I’ve recently made a post on how to make a pandemic alarming system based on low cost connected thermometers. This post was more about the organization model and business model than the technological solution and implementation. So I also wanted to continue to investigate the connected thermometer solution, mainly for the fun. As I’ve been sponsored by for some free hardware, it has been the opportunity for testing contact-less thermometers module.

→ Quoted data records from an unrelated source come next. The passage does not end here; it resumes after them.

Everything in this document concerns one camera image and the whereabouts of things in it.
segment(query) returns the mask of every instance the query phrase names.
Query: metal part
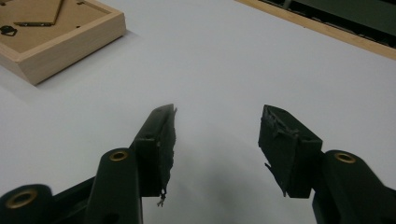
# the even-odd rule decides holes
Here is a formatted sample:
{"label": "metal part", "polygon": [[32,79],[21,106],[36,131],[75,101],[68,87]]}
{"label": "metal part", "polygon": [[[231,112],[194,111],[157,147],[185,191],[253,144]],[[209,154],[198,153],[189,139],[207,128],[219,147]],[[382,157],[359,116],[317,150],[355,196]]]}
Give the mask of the metal part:
{"label": "metal part", "polygon": [[320,152],[321,140],[287,111],[264,106],[259,146],[291,198],[315,190],[312,206],[318,224],[396,223],[396,191],[385,187],[358,156]]}
{"label": "metal part", "polygon": [[286,110],[265,105],[259,147],[284,195],[308,198],[322,141]]}
{"label": "metal part", "polygon": [[161,205],[165,199],[176,142],[175,114],[173,105],[153,110],[129,148],[108,151],[95,177],[58,195],[52,196],[44,185],[6,193],[0,198],[0,223],[143,223],[141,197],[161,195]]}

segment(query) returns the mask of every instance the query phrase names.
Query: screw hole
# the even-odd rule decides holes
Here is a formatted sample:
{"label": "screw hole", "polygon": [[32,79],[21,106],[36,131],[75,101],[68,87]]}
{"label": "screw hole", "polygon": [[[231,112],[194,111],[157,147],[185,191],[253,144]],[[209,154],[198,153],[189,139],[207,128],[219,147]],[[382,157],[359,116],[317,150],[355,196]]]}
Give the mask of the screw hole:
{"label": "screw hole", "polygon": [[128,157],[128,153],[126,151],[116,151],[110,155],[111,161],[122,161]]}
{"label": "screw hole", "polygon": [[388,218],[388,217],[381,217],[381,223],[384,223],[384,224],[396,224],[396,220],[393,220],[393,219]]}
{"label": "screw hole", "polygon": [[301,139],[305,140],[305,141],[311,141],[312,138],[308,137],[308,136],[302,136]]}
{"label": "screw hole", "polygon": [[107,214],[103,218],[103,223],[104,224],[114,224],[114,223],[117,223],[119,221],[119,219],[120,219],[119,214],[111,213],[111,214]]}
{"label": "screw hole", "polygon": [[31,203],[35,197],[37,197],[35,189],[26,189],[9,198],[6,202],[6,207],[11,209],[23,207]]}
{"label": "screw hole", "polygon": [[356,159],[346,153],[335,153],[335,158],[346,163],[355,163]]}

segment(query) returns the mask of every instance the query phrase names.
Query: white table surface
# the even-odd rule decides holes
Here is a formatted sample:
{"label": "white table surface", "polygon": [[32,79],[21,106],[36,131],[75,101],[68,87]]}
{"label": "white table surface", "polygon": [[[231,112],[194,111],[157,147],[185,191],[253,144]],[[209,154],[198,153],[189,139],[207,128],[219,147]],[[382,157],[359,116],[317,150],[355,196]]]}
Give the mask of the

The design I’m going to propose in this post will not apply to the low-cost connected thermometers as the technology I’m going to use is far more expensive to the one I proposed in my previous post.

That said, this design can be useful for companies, public site or free access thermometer booth anyone would like to design at low cost.


Hardware involved

The involved hardware has been chosen for its convenience because I want to make it quickly and I want to reuse most of available components in my stock.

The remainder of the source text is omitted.